__Task__. The lines from the start of the data through the line containing "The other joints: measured" are to be reproduced exactly, both ends included.

(Data shown)

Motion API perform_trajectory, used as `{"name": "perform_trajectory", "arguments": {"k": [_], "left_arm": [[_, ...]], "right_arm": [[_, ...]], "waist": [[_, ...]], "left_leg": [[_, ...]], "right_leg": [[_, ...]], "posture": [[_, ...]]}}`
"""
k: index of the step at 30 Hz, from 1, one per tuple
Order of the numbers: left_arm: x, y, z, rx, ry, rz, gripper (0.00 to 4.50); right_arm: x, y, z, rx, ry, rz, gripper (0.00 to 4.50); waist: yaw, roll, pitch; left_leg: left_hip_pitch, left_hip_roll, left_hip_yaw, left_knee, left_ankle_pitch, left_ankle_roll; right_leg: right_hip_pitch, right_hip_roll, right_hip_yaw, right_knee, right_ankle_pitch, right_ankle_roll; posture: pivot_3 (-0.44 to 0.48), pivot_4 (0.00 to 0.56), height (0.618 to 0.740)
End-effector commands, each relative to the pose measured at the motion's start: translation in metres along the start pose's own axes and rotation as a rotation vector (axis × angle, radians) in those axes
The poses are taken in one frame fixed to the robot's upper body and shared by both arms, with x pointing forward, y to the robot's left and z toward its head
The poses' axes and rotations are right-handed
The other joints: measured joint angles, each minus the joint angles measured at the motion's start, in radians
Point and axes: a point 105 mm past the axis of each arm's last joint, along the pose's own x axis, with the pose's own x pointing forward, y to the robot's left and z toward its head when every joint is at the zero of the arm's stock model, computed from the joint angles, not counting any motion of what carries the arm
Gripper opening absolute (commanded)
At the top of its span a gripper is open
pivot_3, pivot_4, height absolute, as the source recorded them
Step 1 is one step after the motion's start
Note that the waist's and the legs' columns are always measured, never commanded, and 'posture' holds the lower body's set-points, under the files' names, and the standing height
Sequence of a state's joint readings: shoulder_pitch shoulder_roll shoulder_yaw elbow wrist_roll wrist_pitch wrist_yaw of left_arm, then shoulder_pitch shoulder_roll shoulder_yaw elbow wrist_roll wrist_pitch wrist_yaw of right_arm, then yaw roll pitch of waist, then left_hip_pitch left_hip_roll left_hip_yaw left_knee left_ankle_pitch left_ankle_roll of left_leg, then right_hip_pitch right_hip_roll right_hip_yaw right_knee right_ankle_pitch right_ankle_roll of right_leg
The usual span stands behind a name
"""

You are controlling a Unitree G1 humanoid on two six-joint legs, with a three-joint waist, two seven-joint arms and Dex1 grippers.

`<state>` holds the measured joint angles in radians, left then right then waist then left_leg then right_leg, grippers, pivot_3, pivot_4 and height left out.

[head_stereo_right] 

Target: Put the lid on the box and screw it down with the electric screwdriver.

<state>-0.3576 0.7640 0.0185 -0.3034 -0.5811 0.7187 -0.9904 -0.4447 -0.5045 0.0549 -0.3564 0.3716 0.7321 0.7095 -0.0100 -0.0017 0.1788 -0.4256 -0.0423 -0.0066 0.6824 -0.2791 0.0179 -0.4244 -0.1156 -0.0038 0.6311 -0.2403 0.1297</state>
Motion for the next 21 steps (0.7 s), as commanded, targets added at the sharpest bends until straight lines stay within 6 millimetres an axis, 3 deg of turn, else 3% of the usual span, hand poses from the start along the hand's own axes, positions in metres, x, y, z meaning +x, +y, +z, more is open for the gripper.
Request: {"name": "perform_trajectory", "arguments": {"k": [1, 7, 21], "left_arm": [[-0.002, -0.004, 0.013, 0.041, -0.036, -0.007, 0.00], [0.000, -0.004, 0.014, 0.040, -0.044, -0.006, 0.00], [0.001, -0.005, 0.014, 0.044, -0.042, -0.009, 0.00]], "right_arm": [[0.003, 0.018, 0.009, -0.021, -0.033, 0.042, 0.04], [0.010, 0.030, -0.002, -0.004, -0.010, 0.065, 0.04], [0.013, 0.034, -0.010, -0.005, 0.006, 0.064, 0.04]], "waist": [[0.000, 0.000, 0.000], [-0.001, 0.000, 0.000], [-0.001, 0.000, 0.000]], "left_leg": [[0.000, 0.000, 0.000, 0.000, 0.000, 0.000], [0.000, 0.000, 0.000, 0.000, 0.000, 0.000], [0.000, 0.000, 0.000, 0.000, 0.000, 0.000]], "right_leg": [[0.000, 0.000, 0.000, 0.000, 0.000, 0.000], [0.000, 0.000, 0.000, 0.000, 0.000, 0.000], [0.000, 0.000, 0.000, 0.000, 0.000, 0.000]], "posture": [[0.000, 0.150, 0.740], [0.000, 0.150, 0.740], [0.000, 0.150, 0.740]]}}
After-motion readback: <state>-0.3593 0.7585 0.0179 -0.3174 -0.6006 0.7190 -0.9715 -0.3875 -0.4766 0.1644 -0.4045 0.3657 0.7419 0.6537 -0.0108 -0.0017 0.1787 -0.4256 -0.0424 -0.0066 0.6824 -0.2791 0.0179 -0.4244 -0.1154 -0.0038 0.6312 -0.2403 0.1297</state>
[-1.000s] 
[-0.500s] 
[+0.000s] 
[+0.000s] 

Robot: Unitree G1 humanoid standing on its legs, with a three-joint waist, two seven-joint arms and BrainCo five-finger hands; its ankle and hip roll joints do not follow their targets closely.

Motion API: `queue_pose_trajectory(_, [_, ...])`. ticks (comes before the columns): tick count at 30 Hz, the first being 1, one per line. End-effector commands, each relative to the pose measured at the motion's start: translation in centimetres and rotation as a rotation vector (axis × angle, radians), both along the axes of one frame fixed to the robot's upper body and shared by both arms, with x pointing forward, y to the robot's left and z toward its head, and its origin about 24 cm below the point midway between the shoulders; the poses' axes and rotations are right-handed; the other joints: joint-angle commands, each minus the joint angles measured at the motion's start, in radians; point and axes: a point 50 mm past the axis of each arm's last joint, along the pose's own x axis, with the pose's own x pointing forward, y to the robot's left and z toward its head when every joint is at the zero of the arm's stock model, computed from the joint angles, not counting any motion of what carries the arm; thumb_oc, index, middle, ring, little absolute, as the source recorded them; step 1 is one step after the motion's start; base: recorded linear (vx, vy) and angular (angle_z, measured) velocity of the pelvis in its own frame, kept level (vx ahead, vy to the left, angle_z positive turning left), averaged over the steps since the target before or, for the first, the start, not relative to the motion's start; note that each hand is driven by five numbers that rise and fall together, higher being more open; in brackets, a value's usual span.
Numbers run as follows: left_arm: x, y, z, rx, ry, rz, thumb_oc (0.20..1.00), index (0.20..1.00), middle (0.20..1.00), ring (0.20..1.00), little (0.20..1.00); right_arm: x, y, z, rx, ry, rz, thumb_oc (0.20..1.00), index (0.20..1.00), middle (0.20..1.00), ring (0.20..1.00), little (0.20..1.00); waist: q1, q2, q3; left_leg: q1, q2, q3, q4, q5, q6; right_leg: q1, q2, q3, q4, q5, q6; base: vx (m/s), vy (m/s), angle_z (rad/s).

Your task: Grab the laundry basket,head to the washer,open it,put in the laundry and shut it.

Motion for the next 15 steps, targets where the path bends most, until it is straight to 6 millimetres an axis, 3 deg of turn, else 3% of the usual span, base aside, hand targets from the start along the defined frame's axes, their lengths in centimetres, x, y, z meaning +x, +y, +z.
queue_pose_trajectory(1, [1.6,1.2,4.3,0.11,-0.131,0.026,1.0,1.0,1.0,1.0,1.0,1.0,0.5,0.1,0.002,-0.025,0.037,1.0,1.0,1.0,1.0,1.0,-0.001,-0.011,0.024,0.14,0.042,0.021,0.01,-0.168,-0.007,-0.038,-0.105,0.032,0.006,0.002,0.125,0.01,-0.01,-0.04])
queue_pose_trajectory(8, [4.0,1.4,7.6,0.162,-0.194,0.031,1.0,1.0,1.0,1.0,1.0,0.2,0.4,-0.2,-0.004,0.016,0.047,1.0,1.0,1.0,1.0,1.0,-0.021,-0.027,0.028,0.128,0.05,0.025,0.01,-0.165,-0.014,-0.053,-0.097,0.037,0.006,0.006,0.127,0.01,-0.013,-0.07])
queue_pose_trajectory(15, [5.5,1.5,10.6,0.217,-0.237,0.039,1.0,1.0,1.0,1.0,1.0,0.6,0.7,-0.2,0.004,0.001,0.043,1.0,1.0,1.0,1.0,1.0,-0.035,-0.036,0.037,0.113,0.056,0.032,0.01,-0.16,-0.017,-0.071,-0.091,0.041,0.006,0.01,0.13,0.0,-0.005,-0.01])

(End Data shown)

__Response area__.
Motion API perform_trajectory, used as `{"name": "perform_trajectory", "arguments": {"k": [_], "left_arm": [[_, ...]], "right_arm": [[_, ...]], "waist": [[_, ...]], "left_leg": [[_, ...]], "right_leg": [[_, ...]], "posture": [[_, ...]]}}`
"""
k: index of the step at 30 Hz, from 1, one per tuple
Order of the numbers: left_arm: x, y, z, rx, ry, rz, gripper (0.00 to 4.50); right_arm: x, y, z, rx, ry, rz, gripper (0.00 to 4.50); waist: yaw, roll, pitch; left_leg: left_hip_pitch, left_hip_roll, left_hip_yaw, left_knee, left_ankle_pitch, left_ankle_roll; right_leg: right_hip_pitch, right_hip_roll, right_hip_yaw, right_knee, right_ankle_pitch, right_ankle_roll; posture: pivot_3 (-0.44 to 0.48), pivot_4 (0.00 to 0.56), height (0.618 to 0.740)
End-effector commands, each relative to the pose measured at the motion's start: translation in metres along the start pose's own axes and rotation as a rotation vector (axis × angle, radians) in those axes
The poses are taken in one frame fixed to the robot's upper body and shared by both arms, with x pointing forward, y to the robot's left and z toward its head
The poses' axes and rotations are right-handed
The other joints: measured joint angles, each minus the joint angles measured at the motion's start, in radians

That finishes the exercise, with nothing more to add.